We humans, on the other hand, knowingly and deliberately cause massive disruption to other species—and often with full awareness. But there is a more important point here.
If you zoom the lens of your perspective all the way out—if you look at the universe from above—you’ll see that in this world, it seems impossible to completely avoid injustice.
Violence and domination appear to be an inseparable part of how the world functions.
In recent years, there’s been a rising global movement against meat consumption and animal killing. Many have embraced vegetarianism. I, too, believe this is a beautiful and humane shift—but the issue runs deeper than dietary choices.

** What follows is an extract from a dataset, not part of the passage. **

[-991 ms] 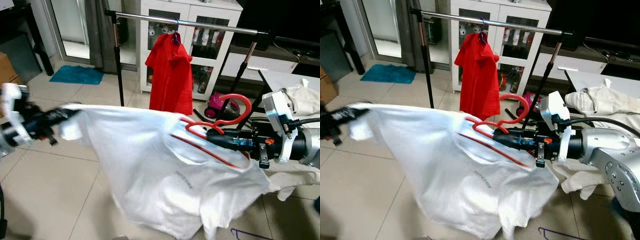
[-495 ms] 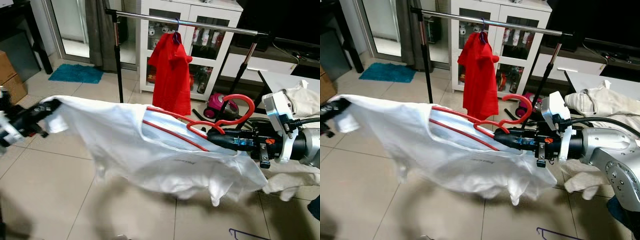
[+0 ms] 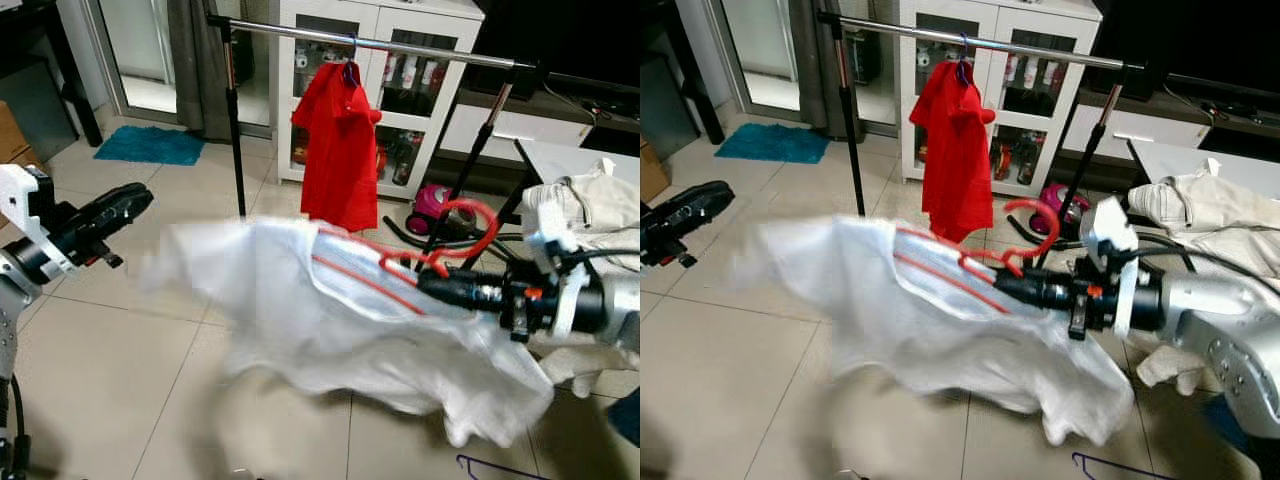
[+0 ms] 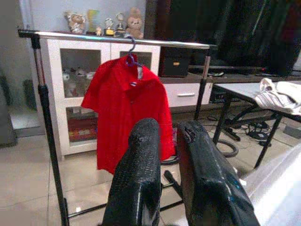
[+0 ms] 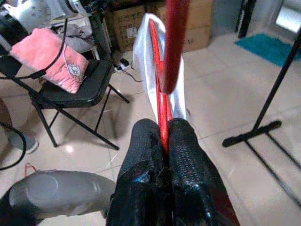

At every moment, our life depends on the death of countless other living beings—and theirs on others still. We pull weeds from the ground, we consume vegetables, we wash our hands—killing thousands of microscopic creatures each time. Even our natural bodily functions—like digestion and immune response—require the destruction of countless microorganisms, all of which are alive and have a right to exist.
Life and death are inseparably woven into the very cycle of existence. All beings, willingly or not, become victims of one another’s survival.
Even the way nature has designed us—gradually weakening our bodies with age and leading us toward death—reveals the overarching plan: some must die so that others may come into being.
This reality presents a serious philosophical challenge for someone like me, who sees flourishing as the standard of right action, and injustice as the hallmark of wrong.
If injustice cannot be fully eliminated, then perhaps we cannot create absolute or permanent moral laws. Perhaps ethics must be understood as a flexible and evolving process, aimed at minimising suffering and supporting flourishing, with broad principles that must be interpreted and adapted according to circumstance.
Whatever the case, one thing is clear: in a world already filled with so much unintentional suffering, we must do our utmost to avoid causing deliberate harm.
In fact, the existence of unavoidable suffering makes compassion and kindness all the more essential.